Heritage Foundation President Dr. Ed Feulner

Telegraph.co.uk has named The Heritage Foundation’s President, Edwin J. Feulner, Ph.D, to its list of America’s Most Influential conservatives for the second year in a row:

35. Edwin Feulner (41)

President, Heritage Foundation

Founded by Feulner, Heritage has grown in Washington from a nine-member staff working out of a rented office on Capitol Hill in 1977 to a 242-person organisation occupying two huge office buildings close to the US Capitol. This September, it will open a third building, meaning that its real estate will flank the Capitol to the north and south. Long the most widely supported think tank in the world, Heritage’s membership soared to 580,000 last year, an annual increase of more than 20 per cent.

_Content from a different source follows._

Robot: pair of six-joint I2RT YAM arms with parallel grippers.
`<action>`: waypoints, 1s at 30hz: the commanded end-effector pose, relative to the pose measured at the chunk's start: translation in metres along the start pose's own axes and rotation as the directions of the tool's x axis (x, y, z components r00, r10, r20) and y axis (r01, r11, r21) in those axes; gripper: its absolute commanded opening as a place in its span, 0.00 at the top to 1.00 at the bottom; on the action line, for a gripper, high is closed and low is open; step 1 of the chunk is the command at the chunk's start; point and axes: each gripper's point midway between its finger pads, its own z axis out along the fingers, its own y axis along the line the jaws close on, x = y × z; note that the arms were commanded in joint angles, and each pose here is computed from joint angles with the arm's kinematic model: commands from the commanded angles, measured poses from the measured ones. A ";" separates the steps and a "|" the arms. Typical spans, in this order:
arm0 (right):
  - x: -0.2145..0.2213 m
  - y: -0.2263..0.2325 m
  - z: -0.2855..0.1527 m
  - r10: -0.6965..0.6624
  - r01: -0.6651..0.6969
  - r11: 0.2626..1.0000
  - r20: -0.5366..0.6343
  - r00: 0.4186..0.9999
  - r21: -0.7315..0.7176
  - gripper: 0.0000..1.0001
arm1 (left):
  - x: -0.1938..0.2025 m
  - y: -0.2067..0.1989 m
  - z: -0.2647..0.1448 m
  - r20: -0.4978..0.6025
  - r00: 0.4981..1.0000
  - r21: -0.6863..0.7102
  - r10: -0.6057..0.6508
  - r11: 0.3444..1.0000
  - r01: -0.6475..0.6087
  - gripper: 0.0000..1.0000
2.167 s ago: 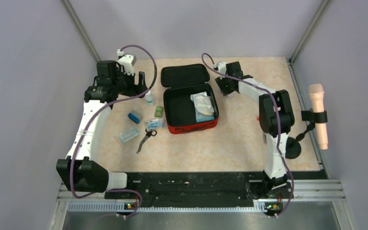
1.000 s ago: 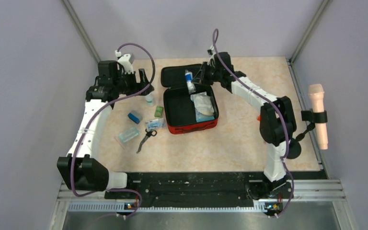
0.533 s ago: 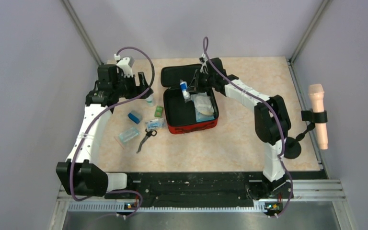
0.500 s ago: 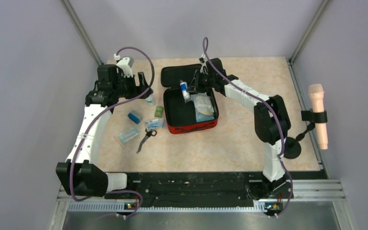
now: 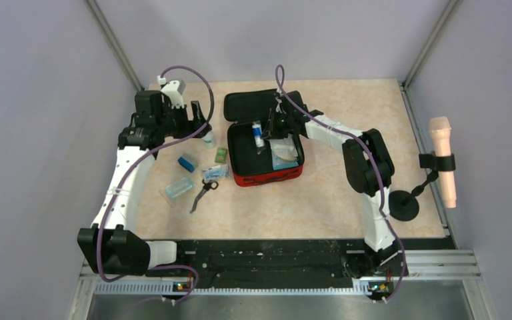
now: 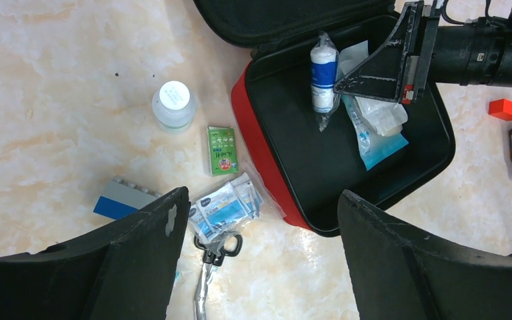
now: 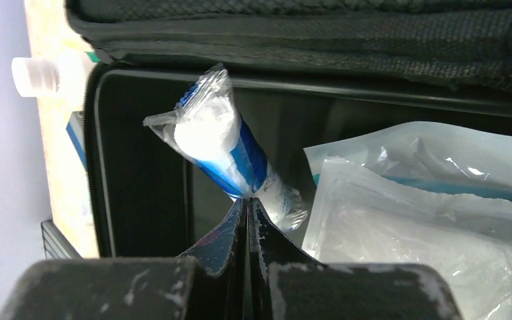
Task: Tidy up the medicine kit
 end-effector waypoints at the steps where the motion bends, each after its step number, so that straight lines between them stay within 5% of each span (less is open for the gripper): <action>1: 0.006 -0.007 0.009 0.035 -0.035 0.999 -0.012 0.999 0.019 0.99 | -0.002 0.003 -0.008 0.029 0.999 -0.019 0.023 1.000 -0.023 0.14; 14: 0.013 -0.028 0.001 0.077 -0.075 0.988 -0.016 0.997 0.137 1.00 | -0.001 0.005 -0.005 0.015 1.000 -0.022 0.015 1.000 -0.015 0.14; 20: 0.033 -0.013 -0.001 -0.049 0.058 0.993 -0.086 0.995 0.103 1.00 | 0.007 0.006 0.003 -0.031 0.999 -0.012 -0.015 1.000 0.015 0.15; 30: 0.011 -0.007 -0.013 -0.094 0.093 0.988 0.000 0.996 0.126 0.96 | 0.004 0.007 0.006 -0.022 1.000 -0.014 -0.017 1.000 0.017 0.16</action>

A powerhouse of conservative ideas, it has had considerable influence during the Bush years when many of its scholars entered government. If anything, its influence has grown in “opposition” with its analyses of the social and economic effects of Democratic healthcare proposals, slowing passage of legislation and forcing Obama’s party to fall back on a party line vote with no Republican support in the Senate. Its econometric analyses of the House of Representatives cap-and-trade proposals have stopped legislation in its tracks. Feulner has defined the Heritage’s mission as formulating and promoting policies based on “free enterprise, limited government, individual freedom, traditional American values, and a strong national defence”. Heritage research is often cited by Rush Limbaugh. As conservatism rebuilds itself, Heritage will be designing the foundations.